Action Figures – Issue Nine: Because I’m a bit of a workaholic, I’ve been working on some rough plotting for book nine, which will feature Dr. Enigma and the return of a couple of old enemies. I’m also planning to transplant a few subplots I’d originally set up for book eight into this story. The subplots in question did not really have time to develop in book eight so I’ll be using them here.
The Adventures of Strongarm & Lightfoot – book three: Yep, I’m also doing some rough plotting on the next S&L book, which is currently going under the working title of Blades of Glory. Once I have first drafts of AF seven and eight out of the way I plan to get to work on this next.
Saturday, December 10: The OtherWhere Market at Mill No. 5 in Lowell. I will be there, sharing space with my wife. This will be Storied Threads‘ last show for the foreseeable future, so come visit and grab some great holiday gifts from us.
Friday, January 13 – Monday, January 16: Arisia 2017 in Boston, MA.
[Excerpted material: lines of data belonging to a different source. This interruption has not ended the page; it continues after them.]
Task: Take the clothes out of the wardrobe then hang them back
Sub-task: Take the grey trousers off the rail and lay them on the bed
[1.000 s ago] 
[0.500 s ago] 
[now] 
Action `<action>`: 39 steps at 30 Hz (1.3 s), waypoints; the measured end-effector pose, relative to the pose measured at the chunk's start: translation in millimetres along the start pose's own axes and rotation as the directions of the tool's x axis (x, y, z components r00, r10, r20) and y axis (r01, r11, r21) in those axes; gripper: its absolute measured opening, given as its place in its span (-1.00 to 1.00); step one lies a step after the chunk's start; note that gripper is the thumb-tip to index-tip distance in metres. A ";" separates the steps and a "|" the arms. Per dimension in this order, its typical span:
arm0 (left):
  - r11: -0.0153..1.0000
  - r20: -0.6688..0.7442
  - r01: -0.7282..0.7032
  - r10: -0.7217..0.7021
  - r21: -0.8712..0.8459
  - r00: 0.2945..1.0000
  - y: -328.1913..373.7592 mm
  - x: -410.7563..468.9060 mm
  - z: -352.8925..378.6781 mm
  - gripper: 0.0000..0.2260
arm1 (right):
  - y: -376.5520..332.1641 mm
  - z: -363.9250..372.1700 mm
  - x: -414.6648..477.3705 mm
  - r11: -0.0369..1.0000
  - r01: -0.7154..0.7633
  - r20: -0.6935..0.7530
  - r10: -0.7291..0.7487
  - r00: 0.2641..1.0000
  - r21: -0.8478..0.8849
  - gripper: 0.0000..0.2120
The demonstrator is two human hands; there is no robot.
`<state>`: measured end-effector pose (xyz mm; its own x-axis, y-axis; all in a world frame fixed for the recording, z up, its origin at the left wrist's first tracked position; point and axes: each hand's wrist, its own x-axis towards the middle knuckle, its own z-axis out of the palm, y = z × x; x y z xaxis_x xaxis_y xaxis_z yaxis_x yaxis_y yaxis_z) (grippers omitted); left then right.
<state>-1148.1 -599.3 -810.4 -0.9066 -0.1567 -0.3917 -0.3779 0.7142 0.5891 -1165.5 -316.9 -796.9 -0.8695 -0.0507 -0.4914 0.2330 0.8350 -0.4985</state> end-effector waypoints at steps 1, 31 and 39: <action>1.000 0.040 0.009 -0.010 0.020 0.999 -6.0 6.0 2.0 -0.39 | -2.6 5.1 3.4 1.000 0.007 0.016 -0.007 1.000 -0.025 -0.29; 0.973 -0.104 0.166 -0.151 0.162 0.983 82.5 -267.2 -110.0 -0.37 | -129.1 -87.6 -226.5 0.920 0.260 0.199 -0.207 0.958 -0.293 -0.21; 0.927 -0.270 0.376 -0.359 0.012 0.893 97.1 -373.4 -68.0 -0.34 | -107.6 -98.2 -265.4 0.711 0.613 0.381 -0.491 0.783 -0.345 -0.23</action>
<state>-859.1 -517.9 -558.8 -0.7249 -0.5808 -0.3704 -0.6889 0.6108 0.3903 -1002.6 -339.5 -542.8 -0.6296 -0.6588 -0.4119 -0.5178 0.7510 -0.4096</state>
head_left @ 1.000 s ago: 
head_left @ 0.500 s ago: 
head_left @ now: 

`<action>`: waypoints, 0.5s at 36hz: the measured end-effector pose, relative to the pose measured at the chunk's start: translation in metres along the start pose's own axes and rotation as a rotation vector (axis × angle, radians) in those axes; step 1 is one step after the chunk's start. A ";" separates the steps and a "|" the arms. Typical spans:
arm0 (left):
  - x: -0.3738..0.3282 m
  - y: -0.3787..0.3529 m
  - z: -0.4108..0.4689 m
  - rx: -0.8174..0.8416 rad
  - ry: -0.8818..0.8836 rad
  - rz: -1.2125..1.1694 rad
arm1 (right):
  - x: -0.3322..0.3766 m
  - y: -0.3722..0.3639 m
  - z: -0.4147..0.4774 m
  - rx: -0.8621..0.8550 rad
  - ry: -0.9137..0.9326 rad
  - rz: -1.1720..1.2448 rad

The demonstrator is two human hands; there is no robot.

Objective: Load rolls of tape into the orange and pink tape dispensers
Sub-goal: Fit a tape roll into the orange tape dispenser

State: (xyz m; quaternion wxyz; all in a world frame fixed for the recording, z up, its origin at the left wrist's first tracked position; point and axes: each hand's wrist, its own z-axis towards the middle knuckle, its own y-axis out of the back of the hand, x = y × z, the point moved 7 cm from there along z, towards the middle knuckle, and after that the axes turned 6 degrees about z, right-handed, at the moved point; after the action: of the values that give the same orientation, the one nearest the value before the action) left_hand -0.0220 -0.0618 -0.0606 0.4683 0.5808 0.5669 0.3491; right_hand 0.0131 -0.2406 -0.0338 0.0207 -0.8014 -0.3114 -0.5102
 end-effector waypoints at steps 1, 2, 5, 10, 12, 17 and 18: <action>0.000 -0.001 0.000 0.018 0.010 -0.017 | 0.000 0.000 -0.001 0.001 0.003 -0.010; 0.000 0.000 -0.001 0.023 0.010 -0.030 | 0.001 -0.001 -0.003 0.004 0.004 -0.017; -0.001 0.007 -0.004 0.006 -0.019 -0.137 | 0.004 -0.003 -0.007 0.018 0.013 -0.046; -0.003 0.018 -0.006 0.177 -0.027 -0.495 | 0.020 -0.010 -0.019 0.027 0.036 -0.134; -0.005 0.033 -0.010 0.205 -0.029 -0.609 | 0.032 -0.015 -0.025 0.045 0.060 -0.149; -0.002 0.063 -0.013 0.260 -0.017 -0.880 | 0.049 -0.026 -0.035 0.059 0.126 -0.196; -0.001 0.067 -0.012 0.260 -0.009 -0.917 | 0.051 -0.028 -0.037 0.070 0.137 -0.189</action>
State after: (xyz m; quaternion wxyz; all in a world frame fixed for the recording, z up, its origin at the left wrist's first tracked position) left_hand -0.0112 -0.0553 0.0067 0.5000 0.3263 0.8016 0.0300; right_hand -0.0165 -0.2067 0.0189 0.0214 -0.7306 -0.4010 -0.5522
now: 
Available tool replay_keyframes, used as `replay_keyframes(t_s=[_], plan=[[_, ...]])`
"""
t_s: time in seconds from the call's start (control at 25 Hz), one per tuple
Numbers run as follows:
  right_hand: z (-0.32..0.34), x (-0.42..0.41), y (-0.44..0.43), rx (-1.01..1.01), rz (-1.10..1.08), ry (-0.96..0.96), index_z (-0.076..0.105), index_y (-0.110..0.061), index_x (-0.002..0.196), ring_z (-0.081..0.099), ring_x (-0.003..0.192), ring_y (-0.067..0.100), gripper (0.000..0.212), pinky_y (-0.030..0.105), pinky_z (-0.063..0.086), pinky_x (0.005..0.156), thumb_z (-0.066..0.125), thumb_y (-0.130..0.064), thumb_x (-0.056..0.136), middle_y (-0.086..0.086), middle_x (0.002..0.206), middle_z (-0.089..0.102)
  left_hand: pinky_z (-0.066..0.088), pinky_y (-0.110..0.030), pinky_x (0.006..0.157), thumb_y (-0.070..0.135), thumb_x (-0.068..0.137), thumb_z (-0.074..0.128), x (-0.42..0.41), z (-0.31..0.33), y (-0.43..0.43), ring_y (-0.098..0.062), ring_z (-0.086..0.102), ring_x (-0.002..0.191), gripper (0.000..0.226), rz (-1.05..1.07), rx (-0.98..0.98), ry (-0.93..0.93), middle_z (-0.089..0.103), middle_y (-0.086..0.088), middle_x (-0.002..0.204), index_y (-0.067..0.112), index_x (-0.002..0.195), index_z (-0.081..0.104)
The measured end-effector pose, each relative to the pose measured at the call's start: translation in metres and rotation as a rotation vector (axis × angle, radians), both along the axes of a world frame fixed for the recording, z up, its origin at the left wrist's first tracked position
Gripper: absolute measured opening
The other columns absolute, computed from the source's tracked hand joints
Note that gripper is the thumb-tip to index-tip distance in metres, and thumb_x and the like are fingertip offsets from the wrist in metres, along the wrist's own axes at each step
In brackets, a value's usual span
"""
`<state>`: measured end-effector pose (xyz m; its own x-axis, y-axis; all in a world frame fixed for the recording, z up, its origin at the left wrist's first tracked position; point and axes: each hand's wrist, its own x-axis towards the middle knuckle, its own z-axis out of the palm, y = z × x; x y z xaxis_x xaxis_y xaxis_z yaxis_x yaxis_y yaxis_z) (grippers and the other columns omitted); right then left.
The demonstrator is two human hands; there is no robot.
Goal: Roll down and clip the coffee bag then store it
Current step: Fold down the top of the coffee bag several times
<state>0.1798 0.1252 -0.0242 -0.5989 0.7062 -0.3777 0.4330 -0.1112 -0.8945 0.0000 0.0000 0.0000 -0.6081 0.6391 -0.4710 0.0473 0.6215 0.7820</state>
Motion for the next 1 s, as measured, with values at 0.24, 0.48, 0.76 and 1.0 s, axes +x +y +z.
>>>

Last year, I took a look at the cast of my books to see how well I was doing in representing women, people of color, and the LGBTQ community. I did this because I’d been reading a lot of articles and essays about how the entertainment media, in particular TV and movies, have been falling down on the job in giving audiences something other than stories featuring straight white male protagonists. If you Google “representation in media” or “diversity in media” you’ll find a treasure trove of data confirming that visual entertainment needs to seriously step up its game when it comes to giving audiences diverse characters.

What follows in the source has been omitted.